Kennedy Placek, '18
Thinking like a congressman
By Vanessa Ochavillo, '18
Last summer, Kennedy Placek, '18, interned at the Washington, D.C. office of Republican Congressman Pete Sessions of Dallas, Texas, an experience that she said enhanced her understanding of the political landscape beyond the San Francisco Bay Area, and the processes behind the policies that shape our lives in the United States.
"I went there to be as enriched as I could, and I felt that his office would do that for me," Kennedy said.
When deciding where she wanted to do her Stanford in Government policy internship, Kennedy knew that she wanted to work for the head of a committee that fascinated her. Congressman Sessions chairs the Rules Committee, which oversees every piece of legislation that goes through Congress, crafts the legislation, and determines the rule that other bills will come to the House floor under. It is one of the most powerful Congressional committees.
Weeks into her internship, she earned a unique opportunity to join the Congressman's team tasked with reviewing the 2018 National Defense Authorization Act (NDAA) and the 2018 Appropriations Act. For the NDAA alone, she researched its more than 400 amendments and summarized each one for Congressman Sessions, recommending how he should vote based on his support for other bills and his alliances with other members of Congress.
"I had to ask myself what would Pete do or what would Pete think," she recalls. "There were some amendments that I would have personally wanted to strike down or vote ‘yes' on, but I knew Pete wouldn't," she said.
Kennedy attributes her ability to work on the policy-making team to the support she received from the office staffers and the opportunity to attend congressional hearings, where she witnessed first-hand how politics play out. Though there were the occasional heated hearings, like a senate intelligence committee hearing about possible Russian interference in the 2016 U.S. presidential election, nearly all of the hearings were orderly and decisions were made.
But what struck Kennedy most from these meetings was the sight of her congressman shaking hands with Democrats. "When I saw that, I thought, ‘That should be the face of U.S. politics, someone reaching across the aisle,'" she said.

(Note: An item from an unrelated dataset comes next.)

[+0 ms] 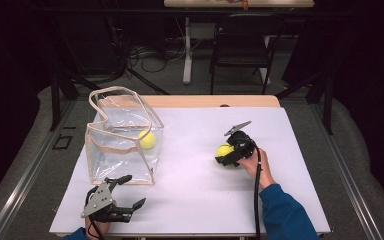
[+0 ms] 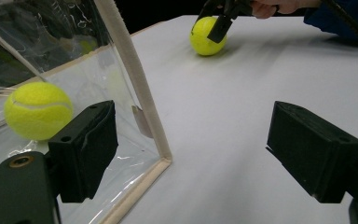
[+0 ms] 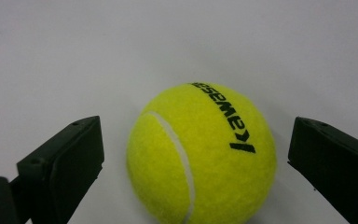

When she was not researching or sitting in on congressional hearings, she was responding to constituents' letters and giving tours of the Capitol to those who flew in from Texas. On these three-hour tours, she interacted closely with people she said she would have never met had she not done this internship. It was fulfilling to share her passion for the U.S. Capitol and connect with families full of Texas-pride—some of whom had not ventured beyond their city borders before coming to D.C. and came from different backgrounds and political beliefs.
"What I appreciated working for a congressman not from my state or my area was that I was exposed to an area of the country that I really didn't know much about," she said. "I wish other people would see that and would push themselves to work outside of their ideological and political comfort zones."